The lines to extract run from the first line of the material below to the line containing "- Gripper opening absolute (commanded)", both included; leave the pictures behind.

*** Given information Section Begins ***

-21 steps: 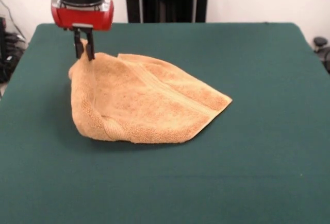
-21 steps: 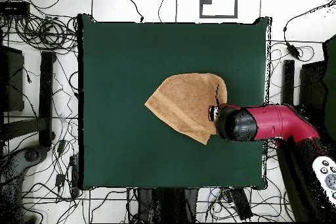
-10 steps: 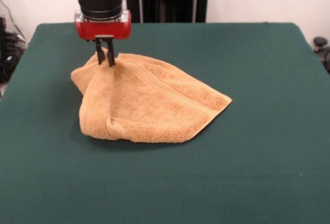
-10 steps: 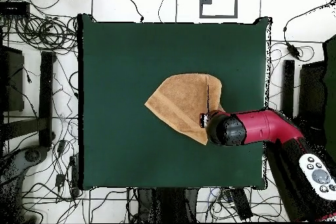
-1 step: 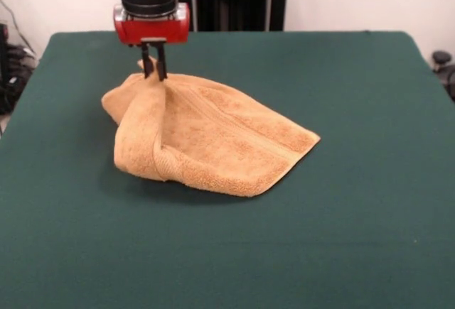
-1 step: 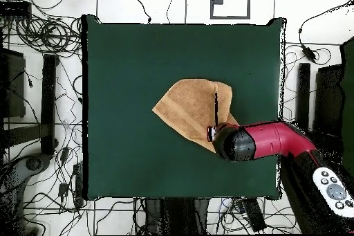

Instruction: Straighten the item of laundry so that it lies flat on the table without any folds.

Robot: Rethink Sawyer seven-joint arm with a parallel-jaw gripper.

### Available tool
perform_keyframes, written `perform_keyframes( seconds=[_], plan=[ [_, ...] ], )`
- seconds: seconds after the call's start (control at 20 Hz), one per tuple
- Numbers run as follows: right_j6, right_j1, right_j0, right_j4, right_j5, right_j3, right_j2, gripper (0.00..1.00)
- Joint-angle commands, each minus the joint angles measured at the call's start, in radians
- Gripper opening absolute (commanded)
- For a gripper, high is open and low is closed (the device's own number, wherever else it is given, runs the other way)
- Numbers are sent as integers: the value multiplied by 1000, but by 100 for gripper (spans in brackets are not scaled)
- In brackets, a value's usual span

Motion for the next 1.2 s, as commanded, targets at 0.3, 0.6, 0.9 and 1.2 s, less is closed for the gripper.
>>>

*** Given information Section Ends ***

Finished exercise:
-21 steps: 
-21 steps: 
-10 steps: 
-10 steps: 
-1 step: 
-1 step: 

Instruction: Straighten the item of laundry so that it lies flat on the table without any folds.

Robot: Rethink Sawyer seven-joint arm with a parallel-jaw gripper.

### Available tool
perform_keyframes, written `perform_keyframes( seconds=[_], plan=[ [_, ...] ], )`
- seconds: seconds after the call's start (control at 20 Hz), one per tuple
- Numbers run as follows: right_j6, right_j1, right_j0, right_j4, right_j5, right_j3, right_j2, gripper (0.00..1.00)
- Joint-angle commands, each minus the joint angles measured at the call's start, in radians
- Gripper opening absolute (commanded)

No further output will be produced for this exercise.